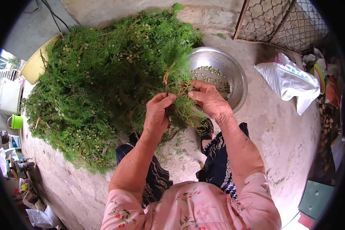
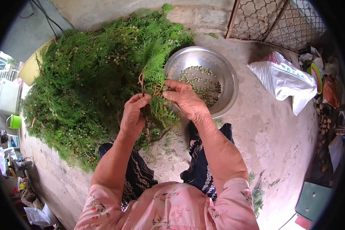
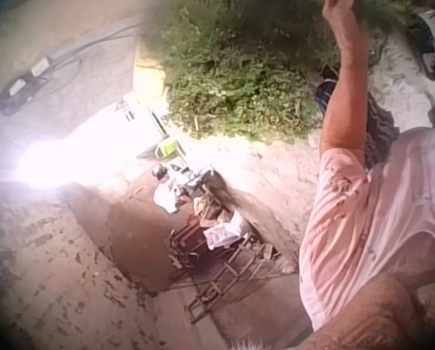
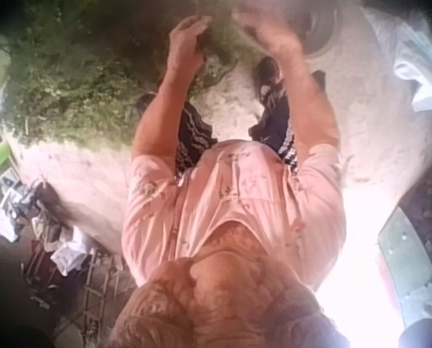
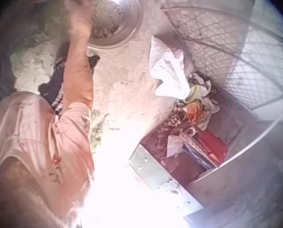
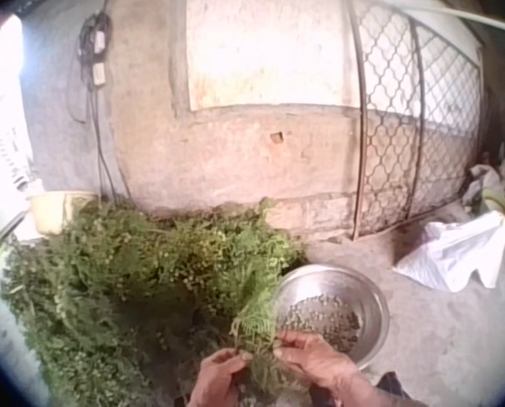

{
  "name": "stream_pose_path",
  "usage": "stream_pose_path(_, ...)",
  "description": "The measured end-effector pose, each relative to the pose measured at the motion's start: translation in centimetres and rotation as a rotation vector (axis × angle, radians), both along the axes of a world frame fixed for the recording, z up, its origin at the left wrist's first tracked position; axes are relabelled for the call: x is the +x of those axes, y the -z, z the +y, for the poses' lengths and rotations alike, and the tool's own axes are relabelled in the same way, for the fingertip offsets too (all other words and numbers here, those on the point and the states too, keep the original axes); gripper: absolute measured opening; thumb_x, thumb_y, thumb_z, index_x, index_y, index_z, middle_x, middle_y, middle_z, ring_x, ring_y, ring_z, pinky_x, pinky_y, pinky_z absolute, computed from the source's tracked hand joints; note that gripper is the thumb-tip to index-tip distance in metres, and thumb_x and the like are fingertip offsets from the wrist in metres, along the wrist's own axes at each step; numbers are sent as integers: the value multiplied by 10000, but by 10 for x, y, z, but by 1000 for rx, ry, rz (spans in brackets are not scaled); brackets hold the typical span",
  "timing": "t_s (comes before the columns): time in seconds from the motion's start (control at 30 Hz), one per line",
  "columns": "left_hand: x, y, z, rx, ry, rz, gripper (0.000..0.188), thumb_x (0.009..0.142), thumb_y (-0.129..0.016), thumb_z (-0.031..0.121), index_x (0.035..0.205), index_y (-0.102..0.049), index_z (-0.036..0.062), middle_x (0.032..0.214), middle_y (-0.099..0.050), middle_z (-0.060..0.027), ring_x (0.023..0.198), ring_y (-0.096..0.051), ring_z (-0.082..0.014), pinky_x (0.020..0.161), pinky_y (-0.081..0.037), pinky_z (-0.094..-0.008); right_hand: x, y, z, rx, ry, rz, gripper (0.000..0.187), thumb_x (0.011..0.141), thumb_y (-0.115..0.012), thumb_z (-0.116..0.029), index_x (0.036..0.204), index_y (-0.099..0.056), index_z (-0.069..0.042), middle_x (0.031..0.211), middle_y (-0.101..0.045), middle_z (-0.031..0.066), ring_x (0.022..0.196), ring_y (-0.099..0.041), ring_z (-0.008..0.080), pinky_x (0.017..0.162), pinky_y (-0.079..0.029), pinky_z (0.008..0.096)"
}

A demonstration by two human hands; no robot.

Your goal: The person picks small green seeds from evergreen-like branches by hand and drops them into a metal bowl.

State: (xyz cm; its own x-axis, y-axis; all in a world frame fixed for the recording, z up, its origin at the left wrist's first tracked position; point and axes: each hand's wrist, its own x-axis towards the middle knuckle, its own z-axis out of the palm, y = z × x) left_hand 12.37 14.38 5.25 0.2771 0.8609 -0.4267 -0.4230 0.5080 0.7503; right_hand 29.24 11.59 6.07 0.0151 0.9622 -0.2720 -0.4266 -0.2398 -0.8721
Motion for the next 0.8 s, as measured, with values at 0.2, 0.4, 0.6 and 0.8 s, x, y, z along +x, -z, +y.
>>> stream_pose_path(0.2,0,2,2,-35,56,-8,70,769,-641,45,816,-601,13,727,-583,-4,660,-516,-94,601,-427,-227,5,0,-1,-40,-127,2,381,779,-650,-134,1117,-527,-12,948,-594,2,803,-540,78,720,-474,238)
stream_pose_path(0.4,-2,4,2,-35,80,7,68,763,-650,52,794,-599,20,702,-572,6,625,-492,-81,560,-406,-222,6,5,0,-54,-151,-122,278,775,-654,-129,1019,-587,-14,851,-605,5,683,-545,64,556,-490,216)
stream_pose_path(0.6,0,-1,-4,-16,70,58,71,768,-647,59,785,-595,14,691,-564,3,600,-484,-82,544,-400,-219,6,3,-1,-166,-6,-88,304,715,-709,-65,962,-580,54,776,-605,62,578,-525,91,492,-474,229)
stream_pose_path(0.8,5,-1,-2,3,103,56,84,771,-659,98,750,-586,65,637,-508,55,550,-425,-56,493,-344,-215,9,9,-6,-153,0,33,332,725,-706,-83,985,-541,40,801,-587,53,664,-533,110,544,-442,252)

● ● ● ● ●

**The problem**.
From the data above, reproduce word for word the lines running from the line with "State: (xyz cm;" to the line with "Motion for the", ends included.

**Answer area**.
State: (xyz cm; its own x-axis, y-axis; all in a world frame fixed for the recording, z up, its origin at the left wrist's first tracked position; point and axes: each hand's wrist, its own x-axis towards the middle knuckle, its own z-axis out of the palm, y = z × x) left_hand 12.37 14.38 5.25 0.2771 0.8609 -0.4267 -0.4230 0.5080 0.7503; right_hand 29.24 11.59 6.07 0.0151 0.9622 -0.2720 -0.4266 -0.2398 -0.8721
Motion for the next 0.8 s, as measured, with values at 0.2, 0.4, 0.6 and 0.8 s, x, y, z along +x, -z, +y.

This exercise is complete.